§ Exercise brief
Whenever a line in the material below contains "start", copy that line.

§ Recorded information
━━━━━━━━

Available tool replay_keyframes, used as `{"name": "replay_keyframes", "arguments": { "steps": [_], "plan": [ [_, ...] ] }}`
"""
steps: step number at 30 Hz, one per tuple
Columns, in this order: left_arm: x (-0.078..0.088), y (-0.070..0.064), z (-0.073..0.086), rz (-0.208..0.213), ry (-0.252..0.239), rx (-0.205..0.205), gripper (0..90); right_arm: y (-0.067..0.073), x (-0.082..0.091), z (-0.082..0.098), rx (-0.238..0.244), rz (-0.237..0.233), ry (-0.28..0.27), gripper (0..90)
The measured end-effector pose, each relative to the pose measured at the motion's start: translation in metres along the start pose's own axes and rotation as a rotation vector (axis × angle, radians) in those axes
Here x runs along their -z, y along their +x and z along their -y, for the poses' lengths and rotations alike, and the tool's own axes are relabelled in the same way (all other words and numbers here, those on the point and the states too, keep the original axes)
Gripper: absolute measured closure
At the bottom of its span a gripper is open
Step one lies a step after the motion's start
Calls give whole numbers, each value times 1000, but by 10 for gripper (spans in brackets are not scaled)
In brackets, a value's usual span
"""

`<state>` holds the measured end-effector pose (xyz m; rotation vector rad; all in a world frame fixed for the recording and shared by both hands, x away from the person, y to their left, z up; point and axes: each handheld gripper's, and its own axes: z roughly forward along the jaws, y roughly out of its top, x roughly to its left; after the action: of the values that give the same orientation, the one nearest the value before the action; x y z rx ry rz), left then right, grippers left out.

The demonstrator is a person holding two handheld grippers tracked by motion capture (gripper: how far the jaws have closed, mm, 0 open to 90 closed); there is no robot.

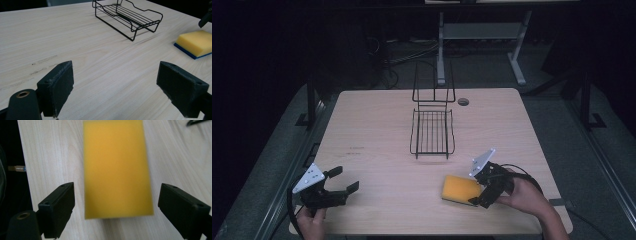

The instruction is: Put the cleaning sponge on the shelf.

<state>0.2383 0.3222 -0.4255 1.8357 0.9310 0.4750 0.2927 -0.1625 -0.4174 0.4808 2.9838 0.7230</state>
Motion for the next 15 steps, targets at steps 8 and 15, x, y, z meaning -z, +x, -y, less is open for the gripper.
{"name": "replay_keyframes", "arguments": {
  "steps": [8,15],
  "plan": [
    [1,1,0,0,-3,1,134,-3,-8,-12,10,-22,16,135],
    [0,0,0,2,-2,-3,134,-5,-15,-17,16,-37,28,135]
  ]
}}
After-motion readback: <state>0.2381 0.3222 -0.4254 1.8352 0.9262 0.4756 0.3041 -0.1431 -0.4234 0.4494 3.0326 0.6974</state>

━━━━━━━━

§ Task solution
The measured end-effector pose, each relative to the pose measured at the motion's start: translation in metres along the start pose's own axes and rotation as a rotation vector (axis × angle, radians) in those axes
Step one lies a step after the motion's start

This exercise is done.